▶ **Problem to work on**: Reproduce the material below line by line, beginning with its first line and ending with the line that contains "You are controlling"; leave out pictures.

▶ **Source records**:
=== Begin Enclosure ===

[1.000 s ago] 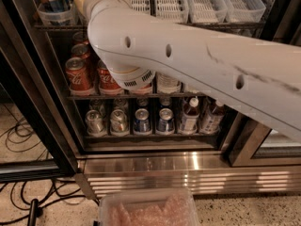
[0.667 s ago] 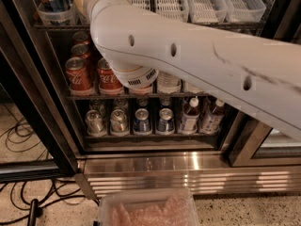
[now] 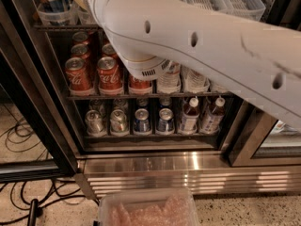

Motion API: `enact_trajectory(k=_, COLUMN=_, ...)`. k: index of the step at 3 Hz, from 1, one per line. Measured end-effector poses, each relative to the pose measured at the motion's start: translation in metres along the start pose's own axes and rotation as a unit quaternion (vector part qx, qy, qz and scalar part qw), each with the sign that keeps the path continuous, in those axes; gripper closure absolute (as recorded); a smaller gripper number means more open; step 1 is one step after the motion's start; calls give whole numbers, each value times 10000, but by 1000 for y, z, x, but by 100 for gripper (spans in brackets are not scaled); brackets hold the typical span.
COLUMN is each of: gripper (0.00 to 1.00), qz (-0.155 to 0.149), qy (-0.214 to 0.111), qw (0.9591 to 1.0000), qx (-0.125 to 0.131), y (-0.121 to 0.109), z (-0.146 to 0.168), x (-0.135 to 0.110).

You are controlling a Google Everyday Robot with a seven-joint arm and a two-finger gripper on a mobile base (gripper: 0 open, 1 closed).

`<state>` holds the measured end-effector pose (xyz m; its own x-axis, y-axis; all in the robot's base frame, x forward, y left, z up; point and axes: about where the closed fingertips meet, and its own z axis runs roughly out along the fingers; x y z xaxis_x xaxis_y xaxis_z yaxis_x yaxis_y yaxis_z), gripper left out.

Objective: Pick green can from top shelf of fridge

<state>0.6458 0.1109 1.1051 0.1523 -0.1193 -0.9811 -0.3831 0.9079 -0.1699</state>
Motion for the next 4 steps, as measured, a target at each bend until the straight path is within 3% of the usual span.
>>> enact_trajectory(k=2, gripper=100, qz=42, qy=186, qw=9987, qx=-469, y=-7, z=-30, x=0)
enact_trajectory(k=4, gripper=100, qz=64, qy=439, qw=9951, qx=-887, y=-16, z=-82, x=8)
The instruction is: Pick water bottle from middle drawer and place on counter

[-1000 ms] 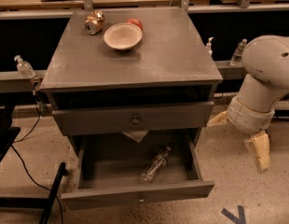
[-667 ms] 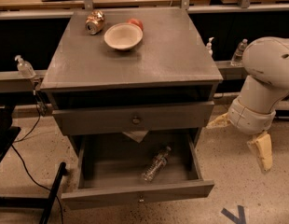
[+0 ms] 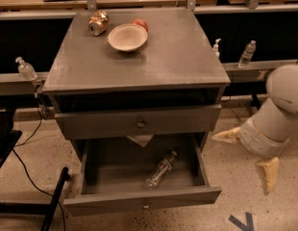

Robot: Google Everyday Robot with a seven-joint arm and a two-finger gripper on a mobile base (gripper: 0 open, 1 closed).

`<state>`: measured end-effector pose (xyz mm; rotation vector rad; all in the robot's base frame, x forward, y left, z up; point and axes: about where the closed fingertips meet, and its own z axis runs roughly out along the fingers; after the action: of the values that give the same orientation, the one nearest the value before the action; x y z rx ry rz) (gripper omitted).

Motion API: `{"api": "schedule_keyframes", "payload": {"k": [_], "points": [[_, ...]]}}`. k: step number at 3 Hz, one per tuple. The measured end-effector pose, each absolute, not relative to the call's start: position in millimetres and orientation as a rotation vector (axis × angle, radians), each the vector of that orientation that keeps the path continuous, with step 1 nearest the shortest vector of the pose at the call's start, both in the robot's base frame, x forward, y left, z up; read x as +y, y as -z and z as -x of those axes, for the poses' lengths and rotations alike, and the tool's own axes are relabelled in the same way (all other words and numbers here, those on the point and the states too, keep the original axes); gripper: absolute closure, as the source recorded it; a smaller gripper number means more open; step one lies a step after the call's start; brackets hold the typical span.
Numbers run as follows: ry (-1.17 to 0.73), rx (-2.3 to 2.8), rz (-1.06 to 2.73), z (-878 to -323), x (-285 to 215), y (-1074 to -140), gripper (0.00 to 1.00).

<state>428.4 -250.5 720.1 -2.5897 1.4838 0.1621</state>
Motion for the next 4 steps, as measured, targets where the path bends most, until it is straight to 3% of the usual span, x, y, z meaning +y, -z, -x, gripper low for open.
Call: {"api": "schedule_keyframes", "payload": {"k": [2, 4], "points": [[-0.100, 1.503, 2.559, -431.1, -265.3, -719.4, 0.00], [0.164, 1.117, 2.632, -451.3, -175.4, -670.3, 0.00]]}}
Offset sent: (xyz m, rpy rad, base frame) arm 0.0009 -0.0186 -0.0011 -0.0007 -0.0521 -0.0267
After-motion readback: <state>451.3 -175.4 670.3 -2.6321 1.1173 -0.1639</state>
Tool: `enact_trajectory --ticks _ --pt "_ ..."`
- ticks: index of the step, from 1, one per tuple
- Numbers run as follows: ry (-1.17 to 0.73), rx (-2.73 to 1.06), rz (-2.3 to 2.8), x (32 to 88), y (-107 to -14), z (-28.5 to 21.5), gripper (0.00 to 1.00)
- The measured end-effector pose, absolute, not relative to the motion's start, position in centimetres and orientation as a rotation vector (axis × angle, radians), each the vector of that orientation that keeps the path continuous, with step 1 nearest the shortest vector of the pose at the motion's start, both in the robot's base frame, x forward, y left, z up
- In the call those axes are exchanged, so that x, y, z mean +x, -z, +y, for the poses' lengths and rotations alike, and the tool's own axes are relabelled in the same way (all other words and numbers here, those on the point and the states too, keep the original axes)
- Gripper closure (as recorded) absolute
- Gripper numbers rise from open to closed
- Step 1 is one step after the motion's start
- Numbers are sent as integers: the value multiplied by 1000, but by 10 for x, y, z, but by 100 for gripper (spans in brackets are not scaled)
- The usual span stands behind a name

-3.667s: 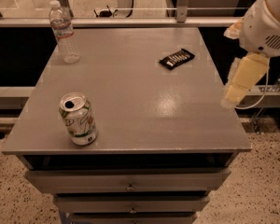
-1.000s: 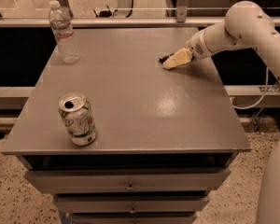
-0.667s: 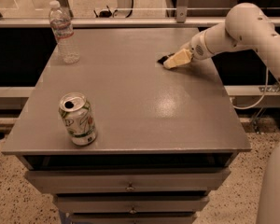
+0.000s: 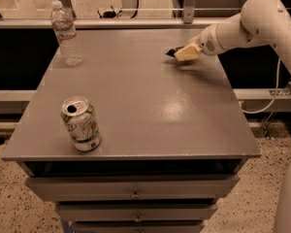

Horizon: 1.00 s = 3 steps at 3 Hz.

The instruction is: Pick rxbar chocolate

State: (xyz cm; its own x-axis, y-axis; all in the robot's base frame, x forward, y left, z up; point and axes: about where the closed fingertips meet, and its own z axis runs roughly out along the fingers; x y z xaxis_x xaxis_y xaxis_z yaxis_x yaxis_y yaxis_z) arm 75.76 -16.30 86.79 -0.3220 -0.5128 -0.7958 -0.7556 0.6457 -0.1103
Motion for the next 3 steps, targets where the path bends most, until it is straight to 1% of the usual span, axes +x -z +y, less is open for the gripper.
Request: enact_trajectory --ticks 1,2,3 --pt "-418 -1067 1858 741 -923 -142 100" --pt "-506 -1117 1740 725 -962 -125 100" --pt "-661 -1138 1616 704 -993 -113 100"
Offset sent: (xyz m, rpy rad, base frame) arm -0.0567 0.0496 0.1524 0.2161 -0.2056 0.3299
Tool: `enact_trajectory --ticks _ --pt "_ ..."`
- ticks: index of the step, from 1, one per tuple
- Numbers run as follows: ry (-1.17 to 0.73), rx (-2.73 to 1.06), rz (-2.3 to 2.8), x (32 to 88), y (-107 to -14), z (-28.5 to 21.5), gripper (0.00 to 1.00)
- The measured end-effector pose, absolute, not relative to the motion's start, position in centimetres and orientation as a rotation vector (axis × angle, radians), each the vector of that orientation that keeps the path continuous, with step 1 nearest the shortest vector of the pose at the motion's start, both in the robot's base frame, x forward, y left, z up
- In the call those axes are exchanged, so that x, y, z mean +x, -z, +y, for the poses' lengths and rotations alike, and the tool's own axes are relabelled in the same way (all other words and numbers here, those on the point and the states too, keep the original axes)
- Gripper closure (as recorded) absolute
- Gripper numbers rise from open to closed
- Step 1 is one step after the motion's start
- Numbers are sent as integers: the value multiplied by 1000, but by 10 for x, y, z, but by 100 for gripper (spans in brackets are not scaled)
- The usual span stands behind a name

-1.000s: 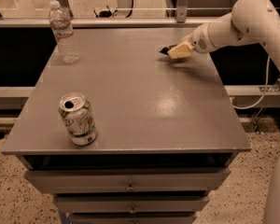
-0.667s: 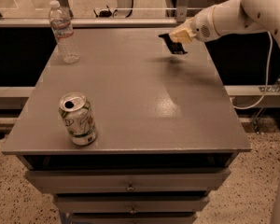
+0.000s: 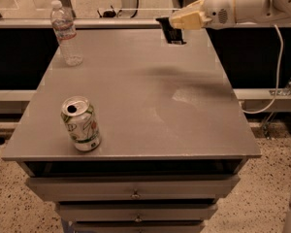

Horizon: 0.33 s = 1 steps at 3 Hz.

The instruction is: Pick rxbar chocolate

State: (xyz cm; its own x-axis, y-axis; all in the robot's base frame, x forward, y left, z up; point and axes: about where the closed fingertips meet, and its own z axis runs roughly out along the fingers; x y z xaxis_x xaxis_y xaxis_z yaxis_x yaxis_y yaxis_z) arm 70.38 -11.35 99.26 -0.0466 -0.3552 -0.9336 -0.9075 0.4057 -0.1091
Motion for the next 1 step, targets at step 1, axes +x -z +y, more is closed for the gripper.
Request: enact_trajectory --ticks 1 --pt "-711 -1141 1585 697 -1001 -106 100"
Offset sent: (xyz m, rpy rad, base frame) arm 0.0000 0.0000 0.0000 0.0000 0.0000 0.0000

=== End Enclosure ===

▶ **Written solution**:
[1.000 s ago] 
[0.667 s ago] 
[now] 

Motion API: `enact_trajectory(k=_, COLUMN=_, ...)`. k: index of the step at 3 Hz, from 1, one per line. Measured end-effector poses, each relative to the pose measured at the motion's start: translation in metres along the start pose's own axes and rotation as a unit quaternion (vector part qx, qy, qz and scalar part qw), each with the sign that keeps the path continuous, in those axes; gripper closure absolute (as recorded); a smaller gripper number means more open; step 1 is one step after the motion's start; calls give whole numbers, each value times 10000, but by 1000 for y, z, x, but by 100 for gripper (spans in brackets are not scaled); brackets hold the typical span.
COLUMN is each of: gripper (0.00 to 1.00), qz (-0.155 to 0.149), qy (-0.214 to 0.111), qw (0.9591 to 1.0000), qx (-0.125 to 0.131), y (-0.121 to 0.109), z (-0.146 to 0.168), x (-0.135 to 0.110).

You are controlling a Google Everyday Robot with a seven-joint arm and a two-finger gripper on a mobile base (gripper: 0 open, 1 closed).

This exercise has now been completed.